A Bay State company that has built security fencing for high-value buildings throughout the world is looking to get in on the action when President Trump’s southern border wall goes out to bid.

“This is not a political situation for me, it’s a matter of employing people,” said Jim Knott, chief executive of Riverdale Mill, a wire mesh company in Northbridge. “If the wall does happen, and it happens to be specifically a mesh fence or something along those lines, I think it’s important to participate in it in order to keep our Massachusetts people employed.”

Riverdale primarily makes marine products such as lobster traps, but also makes secure fences. The company’s fencing, which is used around ports, Army and Navy bases and several embassies, is a grid of welded steel or iron that is spaced closely enough to foil people with wire cutters and to prevent climbers from gaining a foothold or fingerhold. Knott said, during tests, it took Army Special Forces soldiers 45 minutes to get through the fencing, compared to about six seconds for a chain-link fence.

Riverdale fencing already makes up about 23 miles of the U.S.-Mexican border. The stretch was installed during former President George W. Bush’s time in office.

That fencing is 5 feet deep — to prevent tunneling — and 20 feet high.

Riverdale’s section contributes to about 700 miles of fencing that has been installed on or near the border, primarily in California, Arizona and New Mexico.

The Trump administration made clear this week that it plans to pay for the wall using taxpayer funds and recoup the costs from Mexico later. Although a White House spokesman said Trump was planning on paying for the wall by implementing a 20 percent tax on goods imported from Mexico, he later walked the claim back and said the idea was one of many possible funding mechanisms.

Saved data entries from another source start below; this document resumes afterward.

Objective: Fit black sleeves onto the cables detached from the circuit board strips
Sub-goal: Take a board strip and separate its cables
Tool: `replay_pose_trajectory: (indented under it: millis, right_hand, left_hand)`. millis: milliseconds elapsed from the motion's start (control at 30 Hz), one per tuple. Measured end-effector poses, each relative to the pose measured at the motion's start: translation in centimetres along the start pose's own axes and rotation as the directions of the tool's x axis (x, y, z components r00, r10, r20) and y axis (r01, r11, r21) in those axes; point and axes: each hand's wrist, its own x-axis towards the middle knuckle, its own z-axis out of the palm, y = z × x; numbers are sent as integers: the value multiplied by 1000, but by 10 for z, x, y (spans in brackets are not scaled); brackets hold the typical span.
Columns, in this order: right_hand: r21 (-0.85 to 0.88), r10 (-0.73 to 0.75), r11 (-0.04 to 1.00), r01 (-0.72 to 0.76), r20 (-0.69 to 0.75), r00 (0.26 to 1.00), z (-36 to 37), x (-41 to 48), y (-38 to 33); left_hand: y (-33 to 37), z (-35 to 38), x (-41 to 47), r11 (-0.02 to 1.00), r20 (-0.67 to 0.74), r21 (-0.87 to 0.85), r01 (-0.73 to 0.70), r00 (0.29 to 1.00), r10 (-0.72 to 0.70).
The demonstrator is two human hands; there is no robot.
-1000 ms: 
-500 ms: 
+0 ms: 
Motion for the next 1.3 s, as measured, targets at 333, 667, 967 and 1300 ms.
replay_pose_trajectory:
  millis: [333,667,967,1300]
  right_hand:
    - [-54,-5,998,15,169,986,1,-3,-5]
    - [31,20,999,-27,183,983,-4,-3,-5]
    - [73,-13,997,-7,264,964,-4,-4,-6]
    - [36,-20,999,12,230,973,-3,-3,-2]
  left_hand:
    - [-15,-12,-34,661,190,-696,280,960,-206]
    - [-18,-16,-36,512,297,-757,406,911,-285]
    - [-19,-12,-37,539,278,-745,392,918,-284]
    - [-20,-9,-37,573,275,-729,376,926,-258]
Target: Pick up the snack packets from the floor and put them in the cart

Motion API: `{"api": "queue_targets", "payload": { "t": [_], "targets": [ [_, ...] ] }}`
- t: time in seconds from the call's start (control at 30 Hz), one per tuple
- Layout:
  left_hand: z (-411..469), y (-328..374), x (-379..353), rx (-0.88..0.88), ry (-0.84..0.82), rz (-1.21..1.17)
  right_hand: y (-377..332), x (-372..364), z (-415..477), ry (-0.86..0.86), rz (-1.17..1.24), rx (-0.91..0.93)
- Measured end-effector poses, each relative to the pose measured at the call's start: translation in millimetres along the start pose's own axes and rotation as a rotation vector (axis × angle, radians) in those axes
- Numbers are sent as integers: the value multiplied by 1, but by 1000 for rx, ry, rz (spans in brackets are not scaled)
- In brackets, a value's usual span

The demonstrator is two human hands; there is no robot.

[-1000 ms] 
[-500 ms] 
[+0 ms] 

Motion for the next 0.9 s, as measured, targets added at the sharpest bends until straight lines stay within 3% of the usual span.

And though it is unclear whether the wall will cover every inch of the nearly 2,000-mile southern border, Knott anticipates the process of putting a multibillion-dollar government project out to bid will take some time. And even once the proposal is complete, building the wall won’t be an easy task, he said.

The border is filled with uneven terrain, particularly in Texas, that will likely make construction difficult. On top of that, much of the land running along the border and the Rio Grande is privately owned, which means securing the right to build could be a challenge.